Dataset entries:
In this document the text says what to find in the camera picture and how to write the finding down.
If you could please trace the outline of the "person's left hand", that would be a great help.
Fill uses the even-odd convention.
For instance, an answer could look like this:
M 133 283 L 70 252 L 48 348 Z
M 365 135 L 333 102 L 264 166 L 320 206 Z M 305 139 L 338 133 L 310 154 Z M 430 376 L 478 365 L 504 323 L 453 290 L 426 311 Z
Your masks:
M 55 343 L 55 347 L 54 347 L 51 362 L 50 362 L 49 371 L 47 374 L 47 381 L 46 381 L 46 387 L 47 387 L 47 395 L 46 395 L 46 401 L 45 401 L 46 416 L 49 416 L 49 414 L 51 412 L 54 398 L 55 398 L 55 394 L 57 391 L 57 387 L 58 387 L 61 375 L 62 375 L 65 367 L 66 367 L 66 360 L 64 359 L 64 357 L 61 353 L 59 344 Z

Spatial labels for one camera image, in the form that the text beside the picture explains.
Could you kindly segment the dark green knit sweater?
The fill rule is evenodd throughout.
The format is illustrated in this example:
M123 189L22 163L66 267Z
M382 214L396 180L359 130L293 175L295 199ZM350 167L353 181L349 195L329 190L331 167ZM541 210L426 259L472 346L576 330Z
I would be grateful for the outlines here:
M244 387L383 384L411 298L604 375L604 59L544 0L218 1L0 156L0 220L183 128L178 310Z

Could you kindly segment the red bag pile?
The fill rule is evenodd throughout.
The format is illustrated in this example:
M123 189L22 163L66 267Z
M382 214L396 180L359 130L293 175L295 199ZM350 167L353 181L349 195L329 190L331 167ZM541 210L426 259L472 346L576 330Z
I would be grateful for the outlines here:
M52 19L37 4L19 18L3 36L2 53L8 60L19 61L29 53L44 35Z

• _Work order_: Every entry above should be transcribed exactly and in full.

• _Exercise response_:
In this document the text says what to find in the camera picture and how to write the finding down.
If you could please trace the outline of the "person's left hand", that would be a great help.
Fill uses the even-odd convention.
For instance, an answer could look like this:
M 133 283 L 70 252 L 48 348 Z
M 365 135 L 333 102 L 264 166 L 320 206 Z M 305 139 L 338 133 L 310 154 Z M 430 376 L 478 365 L 504 323 L 453 290 L 426 311 Z
Your masks:
M 55 343 L 55 347 L 54 347 L 51 362 L 50 362 L 49 371 L 47 374 L 47 381 L 46 381 L 46 387 L 47 387 L 47 395 L 46 395 L 46 401 L 45 401 L 46 416 L 49 416 L 49 414 L 51 412 L 54 398 L 55 398 L 55 394 L 57 391 L 57 387 L 58 387 L 61 375 L 62 375 L 65 367 L 66 367 L 66 360 L 64 359 L 64 357 L 61 353 L 59 344 Z

Spatial labels for one camera image, in the form that the text beside the picture explains.
Could you kindly segment the dark green knit sweater?
The fill rule is evenodd throughout.
The format is illustrated in this example:
M123 189L22 163L66 267Z
M382 214L396 180L359 130L293 175L295 199ZM350 167L353 181L349 195L329 190L331 167ZM541 210L426 259L472 346L576 330Z
I would be grateful for the outlines here:
M244 387L383 384L411 298L604 375L604 59L544 0L218 1L0 156L0 220L183 128L178 310Z

Could you kindly segment the red bag pile?
The fill rule is evenodd throughout.
The format is illustrated in this example:
M123 189L22 163L66 267Z
M382 214L396 180L359 130L293 175L295 199ZM350 167L353 181L349 195L329 190L331 167ZM541 210L426 259L472 346L576 330Z
I would be grateful for the outlines here:
M52 19L37 4L19 18L3 36L2 53L8 60L19 61L29 53L44 35Z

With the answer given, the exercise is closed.